- Born: January 18, 1972 Los Angeles, California, U.S.
- Disappeared: December 14, 1978 (aged 6) Medford, Oregon, U.S.
- Status: Missing for 47 years, 7 months and 29 days
- Height: 3 ft 8 in (1.12 m)

= Disappearance of Christie Farni =

1978 missing child case in Oregon, United States

Christie Lynn Farni (January 18, 1972 – disappeared December 14, 1978) is an American girl who went missing in Medford, Oregon, after testifying before a grand jury regarding abuse allegations against her biological father. Serial killer Henry Lee Lucas was implicated in her disappearance in 1983, but his alleged involvement was not confirmed. Her case is the oldest unsolved missing child case in Jackson County.

==Background==
Christie Lynn Farni was born January 18, 1972, in Los Angeles, California. (Note: The Doe Network among other sources cite Farni's birthdate as January 18, 1972; this is corroborated in the California Birth Index, which shows Christie Lynn Farni was born in Los Angeles on this date.)

==Disappearance==
Christie Lynn Farni, age six, testified before a grand jury against her father, Kenneth Farni, on December 14, 1978 regarding abuse allegations brought against him. After testifying, Farni returned to her foster home where she had been residing for only three days, before departing on foot to Jackson Elementary School. Farni was reported missing that afternoon after she failed to return home from school, and it was revealed that she had been absent from school that day. An alternate report in 1979 stated that Farni was seen playing with another young girl at the YMCA in Medford.
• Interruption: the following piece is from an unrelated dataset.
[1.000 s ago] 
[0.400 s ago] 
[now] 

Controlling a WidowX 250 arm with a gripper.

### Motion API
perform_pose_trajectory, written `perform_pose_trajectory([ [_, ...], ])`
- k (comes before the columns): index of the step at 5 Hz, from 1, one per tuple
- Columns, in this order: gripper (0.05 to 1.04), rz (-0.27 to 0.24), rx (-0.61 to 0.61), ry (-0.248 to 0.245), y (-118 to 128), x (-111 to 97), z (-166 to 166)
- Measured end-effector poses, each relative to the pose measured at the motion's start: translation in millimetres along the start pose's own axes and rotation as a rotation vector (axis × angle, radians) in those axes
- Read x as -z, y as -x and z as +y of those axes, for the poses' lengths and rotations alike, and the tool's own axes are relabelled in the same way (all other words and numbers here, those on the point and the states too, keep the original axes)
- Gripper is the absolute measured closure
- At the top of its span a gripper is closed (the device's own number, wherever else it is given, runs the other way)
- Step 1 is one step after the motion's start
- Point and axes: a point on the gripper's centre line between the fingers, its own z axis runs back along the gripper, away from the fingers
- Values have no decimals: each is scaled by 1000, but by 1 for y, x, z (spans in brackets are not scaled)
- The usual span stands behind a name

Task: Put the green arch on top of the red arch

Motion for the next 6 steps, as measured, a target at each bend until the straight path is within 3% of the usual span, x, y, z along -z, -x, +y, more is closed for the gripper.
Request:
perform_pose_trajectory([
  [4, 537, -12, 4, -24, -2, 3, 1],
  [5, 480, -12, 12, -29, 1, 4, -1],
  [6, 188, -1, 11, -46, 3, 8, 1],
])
Both Farni's father and stepmother reportedly cooperated with law enforcement, and polygraph examinations were given to both. Farni's biological mother had died the year before her disappearance in a motorcycling accident.

==Alleged Henry Lee Lucas involvement==
On December 16, 1983, it was reported that a remote area on the California-Oregon border was being searched, potentially for Farni's remains. Serial killer Henry Lee Lucas, a drifter, alluded to having abducted and murdered Farni, but the locations indicated by Lucas where her remains could allegedly be found proved fruitless. At the time, Lucas had claimed to have murdered as many as 165 people in the United States, mainly women, beginning at the age of thirteen.

==Subsequent developments==
Farni's half-brother, who lived with her and her father during the time she disappeared, committed suicide at an undisclosed date. In 1994, Kenneth Farni died in a traffic collision. In 2008, the Medford Police reopened Farni's case, which is the oldest missing child case in Jackson County.